Petrus Lombardus kemudian menyimpulkan bahwa karena esensi ilahi adalah sesuatu,
dan sungguh merupakan sesuatu yang tertinggi, dan karena sesuatu tidak
memperanakkan dirinya sendiri, esensi ilahi dengan demikian tidak diperanakkan
atau memperanakkan.[9]
Joachim menganggap bahwa ketika Petrus Lombardus menyebut esensi ilahi
sebagai “sesuatu” maka Petrus Lombardus memaksudkan sebuah konsep kuaternitas,
bukan Trinitas, yang terdiri dari tiga pribadi ilahi dan esensi bersama
dari ketiganya sebagai realitas keempat. Akibatnya, Joachim menuduh Petrus
Lombardus sebagai heresi.[10]
Sayangnya, Konsili Lateran justru melihat Joachim salah memahami pandangan
Trinitas Petrus Lombardus dan justru menganggap Joachim sebagai heresi. Dalam
konsili Lateran IV, Paus Inocentius III menyatakan: “kami, dengan berlandaskan
pada persetujuan Konsili Suci berkeyakinan dan sepengakuan dengan Petrus
Lombardus...”. Dengan demikian, jelas bahwa menurut Paus Inocentius III Petrus
Lombardus tidak sedang mengusung paham kuaternitas, tetapi Joachim –
dalam pemahamannya atas Petrus Lombardus- salah menilai esensi analogi Petrus
Lombardus.[11]
Joachim menulis tiga karya besar, yakni: Concordance to the New and
Old Testaments (1189), Exposition of the Apocalypse (1196), dan Psaltery
of Ten Strings (1200). Tahun 1254 karyanya dipublikasikan di Paris oleh
seorang Fransiskan bernama Gerard dari Borgo San Donnino dengan judul The
Eternal Gospel.[12]
III.
Konteks Pemikiran
Dalam alam pikir Kristen, Joachim diperhitungkan sebagai
salah satu teolog sejarah yang berpengaruh. Bersama dengan Eusebius Caesarea
dan Agustinus, Joachim disebut memiliki pengaruh yang besar bagi pandangan Kekristenan tentang sejarah. Padangan apokaliptik teologi
sejarah Joachim disejajarkan dengan optimistis teologi politik Eusebius
Caesarea dan pesimistis teologi internalisasi Agustinus.[13]
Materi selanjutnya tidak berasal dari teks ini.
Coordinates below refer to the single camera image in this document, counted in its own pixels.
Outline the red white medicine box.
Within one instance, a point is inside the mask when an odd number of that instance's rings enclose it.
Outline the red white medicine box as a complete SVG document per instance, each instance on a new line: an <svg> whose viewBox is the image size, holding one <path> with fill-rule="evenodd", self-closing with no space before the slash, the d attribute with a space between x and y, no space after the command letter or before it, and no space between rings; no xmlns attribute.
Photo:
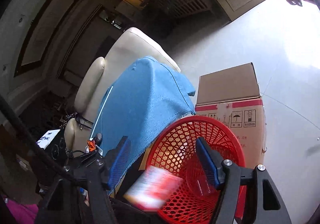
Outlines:
<svg viewBox="0 0 320 224"><path fill-rule="evenodd" d="M156 212L177 190L183 179L168 170L149 166L125 193L124 198L145 212Z"/></svg>

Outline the brown cardboard box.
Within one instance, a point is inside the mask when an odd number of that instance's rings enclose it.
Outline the brown cardboard box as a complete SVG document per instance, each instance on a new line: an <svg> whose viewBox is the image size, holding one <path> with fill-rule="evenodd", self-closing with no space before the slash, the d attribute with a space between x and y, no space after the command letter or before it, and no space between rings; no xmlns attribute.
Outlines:
<svg viewBox="0 0 320 224"><path fill-rule="evenodd" d="M195 111L222 122L233 132L244 152L246 167L264 163L265 113L252 63L202 75Z"/></svg>

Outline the blue table cloth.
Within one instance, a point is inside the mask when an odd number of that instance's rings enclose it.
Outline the blue table cloth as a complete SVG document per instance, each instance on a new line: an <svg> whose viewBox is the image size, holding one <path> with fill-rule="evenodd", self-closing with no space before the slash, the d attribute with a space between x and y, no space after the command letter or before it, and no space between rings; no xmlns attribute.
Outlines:
<svg viewBox="0 0 320 224"><path fill-rule="evenodd" d="M91 136L101 133L106 154L123 136L131 142L120 175L131 167L159 134L178 119L195 114L195 88L184 74L151 56L134 61L106 90Z"/></svg>

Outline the cream leather sofa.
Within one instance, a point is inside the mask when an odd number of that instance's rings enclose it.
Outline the cream leather sofa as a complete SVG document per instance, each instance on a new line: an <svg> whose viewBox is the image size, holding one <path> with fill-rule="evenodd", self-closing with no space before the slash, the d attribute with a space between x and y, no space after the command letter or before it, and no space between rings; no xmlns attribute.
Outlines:
<svg viewBox="0 0 320 224"><path fill-rule="evenodd" d="M177 63L156 41L138 28L127 29L105 57L94 60L81 82L74 101L74 108L80 120L70 119L64 131L68 150L85 150L105 92L129 65L145 56L152 56L181 72Z"/></svg>

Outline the black slippers pair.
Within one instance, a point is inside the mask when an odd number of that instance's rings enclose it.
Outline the black slippers pair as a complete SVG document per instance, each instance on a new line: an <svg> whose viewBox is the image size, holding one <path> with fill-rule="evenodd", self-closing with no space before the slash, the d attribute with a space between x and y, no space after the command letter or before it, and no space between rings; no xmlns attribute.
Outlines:
<svg viewBox="0 0 320 224"><path fill-rule="evenodd" d="M303 6L302 0L286 0L290 5Z"/></svg>

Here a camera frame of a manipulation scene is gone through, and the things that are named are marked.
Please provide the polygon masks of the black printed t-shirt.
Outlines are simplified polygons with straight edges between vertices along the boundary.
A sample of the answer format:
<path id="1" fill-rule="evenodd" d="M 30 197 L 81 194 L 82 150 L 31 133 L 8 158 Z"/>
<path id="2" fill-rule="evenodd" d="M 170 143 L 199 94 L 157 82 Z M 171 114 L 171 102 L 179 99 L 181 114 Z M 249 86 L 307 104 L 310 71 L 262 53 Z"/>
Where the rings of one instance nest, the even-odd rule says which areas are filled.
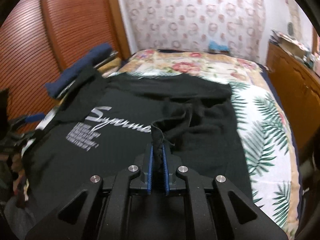
<path id="1" fill-rule="evenodd" d="M 47 213 L 92 175 L 117 174 L 147 144 L 160 172 L 164 143 L 185 166 L 224 175 L 251 196 L 232 94 L 230 85 L 187 74 L 84 71 L 23 158 L 36 207 Z"/>

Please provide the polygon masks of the navy folded garment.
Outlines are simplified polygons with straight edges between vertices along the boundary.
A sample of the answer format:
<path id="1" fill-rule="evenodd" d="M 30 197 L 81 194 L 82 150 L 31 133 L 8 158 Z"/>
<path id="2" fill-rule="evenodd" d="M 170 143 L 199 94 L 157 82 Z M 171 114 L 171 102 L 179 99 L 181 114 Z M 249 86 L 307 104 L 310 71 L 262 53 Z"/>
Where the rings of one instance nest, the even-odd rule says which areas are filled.
<path id="1" fill-rule="evenodd" d="M 99 63 L 102 63 L 110 57 L 112 51 L 113 49 L 108 43 L 102 43 L 92 48 L 84 57 L 64 70 L 56 81 L 45 84 L 48 95 L 56 99 L 85 67 L 95 67 Z"/>

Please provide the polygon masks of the palm leaf bedsheet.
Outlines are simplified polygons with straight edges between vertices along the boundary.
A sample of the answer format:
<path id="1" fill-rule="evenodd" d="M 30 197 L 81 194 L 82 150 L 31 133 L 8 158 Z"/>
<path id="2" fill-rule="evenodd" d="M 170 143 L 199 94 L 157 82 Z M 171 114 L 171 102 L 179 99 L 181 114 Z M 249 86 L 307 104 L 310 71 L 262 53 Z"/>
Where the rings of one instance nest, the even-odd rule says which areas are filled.
<path id="1" fill-rule="evenodd" d="M 188 74 L 84 74 L 26 151 L 27 211 L 38 222 L 89 176 L 114 176 L 153 146 L 149 194 L 165 195 L 162 145 L 199 174 L 230 179 L 289 227 L 295 153 L 285 118 L 263 88 Z"/>

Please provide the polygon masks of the floral blanket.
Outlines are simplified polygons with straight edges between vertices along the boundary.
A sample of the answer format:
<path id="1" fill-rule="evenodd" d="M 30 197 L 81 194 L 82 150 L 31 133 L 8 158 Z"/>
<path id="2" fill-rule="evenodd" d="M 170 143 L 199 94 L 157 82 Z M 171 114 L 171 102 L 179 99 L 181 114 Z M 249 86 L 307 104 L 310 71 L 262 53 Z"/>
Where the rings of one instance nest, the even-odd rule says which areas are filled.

Teologi sejarah Eusbius (260-340) dan Agustinus (354-430) lahir dalam rentang
waktu antara tahun 315 sampai 425 di mana terjadi perubahan dramatis dalam
dunia kuno, khususnya dalam dunia Kekristenan.
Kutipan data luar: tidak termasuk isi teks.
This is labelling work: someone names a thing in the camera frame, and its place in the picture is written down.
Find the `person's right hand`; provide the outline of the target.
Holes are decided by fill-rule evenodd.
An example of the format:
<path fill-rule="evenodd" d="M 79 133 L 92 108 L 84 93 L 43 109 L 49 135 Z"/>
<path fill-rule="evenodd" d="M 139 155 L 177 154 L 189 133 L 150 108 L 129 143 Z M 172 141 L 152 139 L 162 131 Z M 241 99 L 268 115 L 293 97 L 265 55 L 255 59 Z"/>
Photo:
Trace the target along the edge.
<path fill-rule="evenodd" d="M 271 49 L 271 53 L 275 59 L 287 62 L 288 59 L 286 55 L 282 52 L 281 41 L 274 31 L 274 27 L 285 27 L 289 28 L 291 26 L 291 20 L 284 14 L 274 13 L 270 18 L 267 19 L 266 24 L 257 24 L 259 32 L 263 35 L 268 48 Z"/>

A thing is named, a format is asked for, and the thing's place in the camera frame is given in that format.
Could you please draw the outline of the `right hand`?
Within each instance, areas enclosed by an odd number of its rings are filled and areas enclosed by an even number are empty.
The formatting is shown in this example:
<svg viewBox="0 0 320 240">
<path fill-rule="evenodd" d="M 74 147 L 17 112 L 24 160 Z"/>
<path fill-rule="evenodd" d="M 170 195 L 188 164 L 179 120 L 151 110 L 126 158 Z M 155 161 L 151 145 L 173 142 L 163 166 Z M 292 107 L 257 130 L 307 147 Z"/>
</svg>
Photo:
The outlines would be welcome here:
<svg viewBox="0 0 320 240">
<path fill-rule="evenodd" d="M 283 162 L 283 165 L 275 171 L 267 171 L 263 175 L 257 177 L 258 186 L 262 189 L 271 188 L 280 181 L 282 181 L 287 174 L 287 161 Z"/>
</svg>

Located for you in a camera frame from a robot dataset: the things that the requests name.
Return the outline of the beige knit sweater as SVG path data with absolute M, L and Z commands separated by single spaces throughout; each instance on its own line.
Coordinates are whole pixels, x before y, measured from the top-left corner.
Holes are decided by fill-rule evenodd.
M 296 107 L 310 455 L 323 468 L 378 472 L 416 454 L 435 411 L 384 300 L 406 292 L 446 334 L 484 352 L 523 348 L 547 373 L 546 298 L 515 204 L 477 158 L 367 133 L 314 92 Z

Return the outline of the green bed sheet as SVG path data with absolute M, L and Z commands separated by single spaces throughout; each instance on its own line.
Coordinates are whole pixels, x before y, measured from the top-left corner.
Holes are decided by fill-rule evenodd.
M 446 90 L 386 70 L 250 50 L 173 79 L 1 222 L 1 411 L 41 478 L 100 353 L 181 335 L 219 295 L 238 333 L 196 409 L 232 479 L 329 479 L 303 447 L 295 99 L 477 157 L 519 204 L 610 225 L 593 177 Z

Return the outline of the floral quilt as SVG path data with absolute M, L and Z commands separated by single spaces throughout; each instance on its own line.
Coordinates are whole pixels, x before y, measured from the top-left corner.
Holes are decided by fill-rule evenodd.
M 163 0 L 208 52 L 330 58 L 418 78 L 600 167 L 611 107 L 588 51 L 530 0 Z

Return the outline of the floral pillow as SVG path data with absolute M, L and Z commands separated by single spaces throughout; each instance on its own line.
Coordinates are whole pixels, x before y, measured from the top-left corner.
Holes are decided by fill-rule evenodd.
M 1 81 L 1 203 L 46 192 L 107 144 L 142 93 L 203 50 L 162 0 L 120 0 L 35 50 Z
Pertama peralihan dari Kekaisaran Romawi kepada Kekristenan dan kemudian
kejatuhan Kekaisaran Kristen oleh invasi kaum Barbar serta kelemahan-kelemahan
internal Kekaisaran Kristen.[14]
Eusebius melihat bahwa aliansi antara kekuasaan politik
kekaisaran Roma dengan Gereja Katolik merupakan bentuk penyelenggaraan Ilahi.
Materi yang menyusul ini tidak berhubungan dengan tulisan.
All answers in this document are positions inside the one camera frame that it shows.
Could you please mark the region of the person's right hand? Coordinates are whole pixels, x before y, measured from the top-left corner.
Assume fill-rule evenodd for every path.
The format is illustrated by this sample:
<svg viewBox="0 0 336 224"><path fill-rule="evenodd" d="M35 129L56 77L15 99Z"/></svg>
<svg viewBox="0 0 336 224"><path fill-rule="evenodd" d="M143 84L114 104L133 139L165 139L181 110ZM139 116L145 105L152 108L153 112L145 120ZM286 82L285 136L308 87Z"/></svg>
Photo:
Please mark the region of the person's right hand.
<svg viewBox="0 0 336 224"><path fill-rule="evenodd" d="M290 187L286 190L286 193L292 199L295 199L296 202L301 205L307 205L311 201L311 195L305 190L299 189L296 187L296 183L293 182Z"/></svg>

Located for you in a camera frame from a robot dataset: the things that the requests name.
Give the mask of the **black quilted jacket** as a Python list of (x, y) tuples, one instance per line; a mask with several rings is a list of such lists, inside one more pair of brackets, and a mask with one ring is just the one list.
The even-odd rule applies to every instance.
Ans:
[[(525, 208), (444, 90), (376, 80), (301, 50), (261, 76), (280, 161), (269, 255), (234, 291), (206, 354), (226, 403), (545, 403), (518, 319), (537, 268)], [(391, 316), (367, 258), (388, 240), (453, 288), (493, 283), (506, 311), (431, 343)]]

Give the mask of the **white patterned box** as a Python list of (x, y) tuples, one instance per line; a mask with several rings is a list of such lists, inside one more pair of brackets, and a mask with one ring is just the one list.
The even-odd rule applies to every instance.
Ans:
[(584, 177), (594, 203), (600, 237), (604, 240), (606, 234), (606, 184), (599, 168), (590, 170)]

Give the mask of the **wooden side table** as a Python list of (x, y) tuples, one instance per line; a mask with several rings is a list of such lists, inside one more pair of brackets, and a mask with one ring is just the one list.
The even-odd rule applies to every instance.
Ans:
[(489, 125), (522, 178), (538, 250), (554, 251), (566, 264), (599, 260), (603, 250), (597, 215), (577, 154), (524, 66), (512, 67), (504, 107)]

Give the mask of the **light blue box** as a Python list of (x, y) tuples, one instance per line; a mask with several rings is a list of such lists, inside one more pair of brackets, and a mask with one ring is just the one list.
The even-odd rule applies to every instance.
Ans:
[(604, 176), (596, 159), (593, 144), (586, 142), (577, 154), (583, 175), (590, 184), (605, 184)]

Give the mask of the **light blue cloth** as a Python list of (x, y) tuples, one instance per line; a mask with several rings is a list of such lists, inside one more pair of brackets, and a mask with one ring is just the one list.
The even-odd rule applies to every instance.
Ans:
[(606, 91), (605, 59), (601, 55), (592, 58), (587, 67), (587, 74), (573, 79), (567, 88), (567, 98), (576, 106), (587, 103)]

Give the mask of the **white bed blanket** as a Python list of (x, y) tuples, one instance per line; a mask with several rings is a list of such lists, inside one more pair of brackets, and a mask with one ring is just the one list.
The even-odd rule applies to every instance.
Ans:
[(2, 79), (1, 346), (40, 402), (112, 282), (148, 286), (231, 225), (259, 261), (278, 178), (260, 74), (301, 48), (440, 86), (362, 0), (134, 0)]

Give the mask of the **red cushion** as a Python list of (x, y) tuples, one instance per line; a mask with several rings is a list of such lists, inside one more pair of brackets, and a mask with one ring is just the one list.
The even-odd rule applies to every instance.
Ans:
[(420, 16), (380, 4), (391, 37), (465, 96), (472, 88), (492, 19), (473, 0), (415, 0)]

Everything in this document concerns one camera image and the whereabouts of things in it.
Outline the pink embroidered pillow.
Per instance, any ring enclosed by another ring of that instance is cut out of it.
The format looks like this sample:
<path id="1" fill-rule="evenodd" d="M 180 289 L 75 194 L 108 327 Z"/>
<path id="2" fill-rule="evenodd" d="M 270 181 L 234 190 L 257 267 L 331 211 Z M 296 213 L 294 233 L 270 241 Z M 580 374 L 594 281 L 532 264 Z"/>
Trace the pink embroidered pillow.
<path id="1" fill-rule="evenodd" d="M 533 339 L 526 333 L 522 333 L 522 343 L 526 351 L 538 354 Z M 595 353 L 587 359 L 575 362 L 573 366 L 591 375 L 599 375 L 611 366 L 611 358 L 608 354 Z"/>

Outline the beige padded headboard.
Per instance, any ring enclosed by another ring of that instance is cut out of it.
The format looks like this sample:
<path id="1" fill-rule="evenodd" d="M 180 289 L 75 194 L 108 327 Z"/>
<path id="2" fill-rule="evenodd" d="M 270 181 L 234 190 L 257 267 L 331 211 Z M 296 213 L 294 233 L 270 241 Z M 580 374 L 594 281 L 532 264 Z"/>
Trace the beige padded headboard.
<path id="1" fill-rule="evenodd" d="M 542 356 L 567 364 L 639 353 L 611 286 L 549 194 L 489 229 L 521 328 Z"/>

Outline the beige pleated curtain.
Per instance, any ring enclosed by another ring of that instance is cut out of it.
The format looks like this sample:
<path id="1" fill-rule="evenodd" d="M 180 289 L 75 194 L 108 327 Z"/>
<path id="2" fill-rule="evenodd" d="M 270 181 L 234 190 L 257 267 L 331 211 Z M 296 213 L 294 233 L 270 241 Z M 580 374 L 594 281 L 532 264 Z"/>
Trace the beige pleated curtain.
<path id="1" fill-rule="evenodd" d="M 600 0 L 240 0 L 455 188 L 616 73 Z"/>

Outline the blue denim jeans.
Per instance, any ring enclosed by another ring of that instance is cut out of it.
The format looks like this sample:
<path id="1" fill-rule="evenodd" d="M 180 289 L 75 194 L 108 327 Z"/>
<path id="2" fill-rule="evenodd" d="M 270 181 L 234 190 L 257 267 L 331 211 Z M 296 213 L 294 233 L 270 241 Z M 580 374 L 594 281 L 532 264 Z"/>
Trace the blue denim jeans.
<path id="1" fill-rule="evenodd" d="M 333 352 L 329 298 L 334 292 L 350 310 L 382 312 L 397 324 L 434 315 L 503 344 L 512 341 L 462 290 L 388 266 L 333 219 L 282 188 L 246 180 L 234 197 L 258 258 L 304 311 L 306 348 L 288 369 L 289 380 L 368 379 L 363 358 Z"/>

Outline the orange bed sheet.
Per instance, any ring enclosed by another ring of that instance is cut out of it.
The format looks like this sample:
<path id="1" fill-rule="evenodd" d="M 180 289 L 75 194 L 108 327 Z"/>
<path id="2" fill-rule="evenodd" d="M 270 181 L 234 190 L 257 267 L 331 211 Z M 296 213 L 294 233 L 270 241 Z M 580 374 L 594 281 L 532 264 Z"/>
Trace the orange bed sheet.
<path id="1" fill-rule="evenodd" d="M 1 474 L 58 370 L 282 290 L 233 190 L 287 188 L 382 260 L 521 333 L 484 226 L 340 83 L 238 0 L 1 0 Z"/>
Eusebius menemukan legitimasi atas pemikirannya ini bukan hanya dalam
Perjanjian Lama yang menggambarkan Kerajaan Israel sebagai kerajaan Allah di
dunia, tetapi juga di dalam nubuat mesianik yang diinterpretasi sebagai ramalan
atas pemerintahan kaisar Konstantinus.[15]
Karya Eusebius, Chronica,
adalah usaha paling ambisiusnya dalam membandingkan sejarah sekular dengan
kejadian-kejadian dalam Kitab Suci. Karya ini diterjemahkan Hieronimus dan
menjadi kerangka sejarah umum Kekristenan selama beberapa abad. Lebih jauh,
identifikasi Eusebius atas takdir Gereja dan Roma dapat dilihat sebagai versi
Kristiani dari teologi politik Yunani dan Romawi kuno, yang menolak pembedaan
antara agama dan politik. Gereja dan kekaisaran adalah “dua kekuatan yang
mengalir dari satu aliran”. Pandangan Eusebius kemudian menjadi akar bagi
perkembangan pandangan pemerintahan teokrasi Kristen tentang sejarah, entah itu
variasi dari kekaisaran ataupun dari kepausan.[16]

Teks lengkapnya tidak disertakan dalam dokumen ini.